Algumas das reformas mais urgentes citadas pelos empresários são as melhorias na identificação visual, com reformas de totens e placas indicativas das ruas, obras de infraestrutura e reforço na segurança. Em Seul, Doria não citou explicitamente o comércio local e resumiu o projeto de revitalização do Bom Retiro em reformas de praças, bancos e construção de uma creche.

Os lojistas desconhecem a intenção de iniciar qualquer obra em junho, data confirmada por Doria para o início das reformas propostas por ele.

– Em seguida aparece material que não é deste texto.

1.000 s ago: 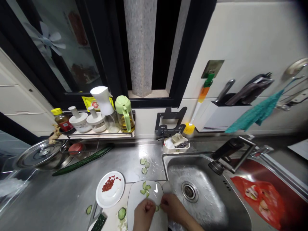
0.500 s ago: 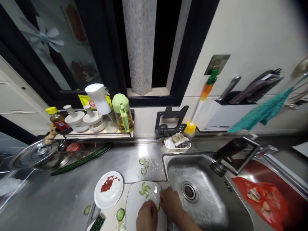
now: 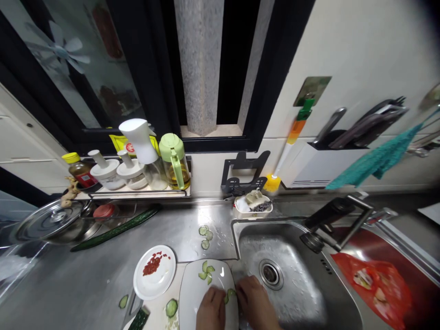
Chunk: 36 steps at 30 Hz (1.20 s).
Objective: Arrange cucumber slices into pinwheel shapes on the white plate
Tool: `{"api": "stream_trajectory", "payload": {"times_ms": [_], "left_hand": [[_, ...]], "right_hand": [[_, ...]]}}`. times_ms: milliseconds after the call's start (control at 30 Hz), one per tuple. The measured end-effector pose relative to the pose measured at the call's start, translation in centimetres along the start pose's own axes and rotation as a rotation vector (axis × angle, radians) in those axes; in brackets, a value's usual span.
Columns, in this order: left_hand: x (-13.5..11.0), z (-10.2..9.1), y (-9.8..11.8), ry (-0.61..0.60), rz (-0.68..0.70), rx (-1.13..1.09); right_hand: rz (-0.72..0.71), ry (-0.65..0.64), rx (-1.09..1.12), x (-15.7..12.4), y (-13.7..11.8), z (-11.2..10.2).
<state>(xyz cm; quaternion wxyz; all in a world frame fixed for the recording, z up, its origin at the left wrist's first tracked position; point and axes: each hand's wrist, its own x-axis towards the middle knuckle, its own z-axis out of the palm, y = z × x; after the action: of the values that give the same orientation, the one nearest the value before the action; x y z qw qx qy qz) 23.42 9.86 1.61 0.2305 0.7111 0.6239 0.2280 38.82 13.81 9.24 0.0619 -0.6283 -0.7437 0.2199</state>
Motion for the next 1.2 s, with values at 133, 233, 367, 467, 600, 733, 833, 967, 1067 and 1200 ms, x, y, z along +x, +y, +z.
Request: {"api": "stream_trajectory", "payload": {"times_ms": [133,233,367,467,600,733,833,967,1067,1200], "left_hand": [[-0.2,0.7,-1.1,0.106,0.201,0.041],[-0.3,1.0,-1.5,0.175,0.304,0.041],[-0.4,1.5,-1.6,0.227,0.337,0.088],[-0.3,1.9,-1.7,0.258,0.324,0.157],[-0.2,1.8,-1.5,0.215,0.271,0.246],[-0.1,1.4,-1.0,0.140,0.211,0.284],[0.0,1.2,-0.8,0.134,0.195,0.273],[0.0,1.1,-0.6,0.127,0.166,0.248],[0.0,0.9,-0.5,0.104,0.172,0.238],[-0.1,0.5,-0.1,0.131,0.168,0.212]], "right_hand": [[-0.300,0.271,-0.080,-1.9,1.4,3.0],[-0.471,0.487,-0.215,-2.3,2.1,5.1],[-0.486,0.707,-0.248,-2.1,2.2,6.7],[-0.483,0.676,-0.268,-2.1,2.2,7.0],[-0.451,0.610,-0.328,-2.5,2.5,7.6],[-0.415,0.473,-0.390,-2.9,3.0,7.8],[-0.462,0.405,-0.427,-3.0,3.1,7.1],[-0.465,0.402,-0.424,-3.1,3.1,5.9],[-0.448,0.392,-0.381,-3.4,3.1,5.5],[-0.355,0.393,-0.312,-4.0,3.1,6.3]]}}
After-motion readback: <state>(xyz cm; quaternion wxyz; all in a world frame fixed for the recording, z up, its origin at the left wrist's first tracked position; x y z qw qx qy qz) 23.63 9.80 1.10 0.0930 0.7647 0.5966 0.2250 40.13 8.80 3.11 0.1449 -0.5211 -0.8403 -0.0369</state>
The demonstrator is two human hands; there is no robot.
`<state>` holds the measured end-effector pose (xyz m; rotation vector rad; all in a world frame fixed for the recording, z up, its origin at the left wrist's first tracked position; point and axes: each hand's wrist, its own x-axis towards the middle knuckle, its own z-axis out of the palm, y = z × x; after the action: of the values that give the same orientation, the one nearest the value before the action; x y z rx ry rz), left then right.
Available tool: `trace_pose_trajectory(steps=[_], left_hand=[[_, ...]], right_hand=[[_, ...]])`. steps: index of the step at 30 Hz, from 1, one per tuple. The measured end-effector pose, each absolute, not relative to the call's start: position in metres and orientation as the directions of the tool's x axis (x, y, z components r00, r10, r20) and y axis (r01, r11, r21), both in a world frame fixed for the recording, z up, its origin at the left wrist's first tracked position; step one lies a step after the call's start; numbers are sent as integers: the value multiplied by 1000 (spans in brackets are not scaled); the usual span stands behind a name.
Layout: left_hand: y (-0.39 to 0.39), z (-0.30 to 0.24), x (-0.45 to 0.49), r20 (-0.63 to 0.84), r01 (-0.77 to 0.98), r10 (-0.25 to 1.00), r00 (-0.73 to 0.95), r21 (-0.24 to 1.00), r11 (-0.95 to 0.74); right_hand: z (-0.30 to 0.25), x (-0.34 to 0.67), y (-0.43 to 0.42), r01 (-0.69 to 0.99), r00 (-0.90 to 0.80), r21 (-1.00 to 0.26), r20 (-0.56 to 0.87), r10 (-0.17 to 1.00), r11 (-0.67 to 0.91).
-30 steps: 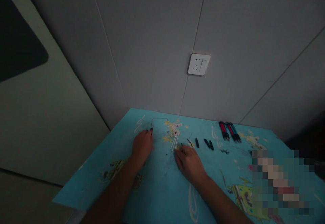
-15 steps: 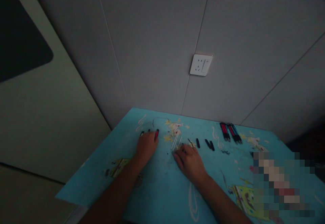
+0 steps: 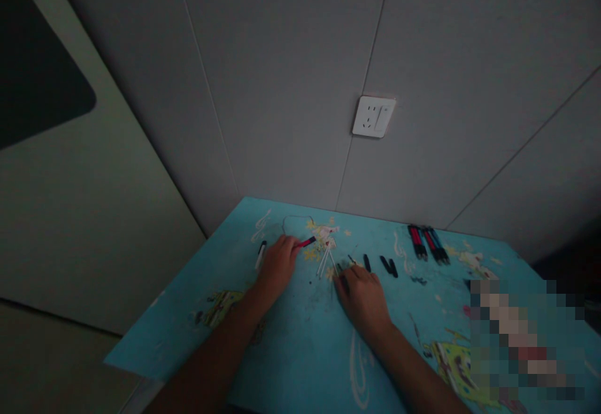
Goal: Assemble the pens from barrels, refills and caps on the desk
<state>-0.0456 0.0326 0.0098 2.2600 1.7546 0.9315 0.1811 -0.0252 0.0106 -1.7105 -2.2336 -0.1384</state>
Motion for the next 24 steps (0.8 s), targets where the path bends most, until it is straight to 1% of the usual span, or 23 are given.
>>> trace_pose_trajectory(steps=[5, 15, 18, 24], left_hand=[[30, 14, -38, 471, 704, 874, 120, 580, -409], [30, 8, -33, 441, 484, 897, 28, 779, -398], [30, 9, -34, 427, 469, 904, 25, 793, -388], [29, 11, -35, 430, 494, 901, 61, 772, -401]], right_hand=[[8, 183, -24, 966, -194, -114, 280, 940, 234], [8, 184, -22, 971, -198, -80, 242, 950, 223], [7, 185, -22, 971, -196, -86, 241, 951, 222], [8, 185, -24, 966, -199, -113, 253, 947, 233]])
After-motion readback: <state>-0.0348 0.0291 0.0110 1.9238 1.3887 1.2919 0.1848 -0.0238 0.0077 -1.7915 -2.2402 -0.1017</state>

"É até estranho, porque nada disso foi passado nas reuniões com a Subprefeitura da Sé, com a qual falamos desde a gestão anterior [do petista Fernando Haddad] para pensar projetos de melhorias para o bairro e nada foi feito", diz Nelson Tranquez.

Adendo
A Prefeitura de São Paulo procurou a coluna para dizer que o nome do bairro Bom Retiro "não vai mudar". "A proposta do prefeito João Doria, a ser discutida com população e comércios locais, é que a região também passe a ser conhecida como 'Little Seul', em homenagem à comunidade coreana que reside e trabalha no local, após a entrega de ações de revitalização apoiadas por empresas daquele país", diz a nota da prefeitura.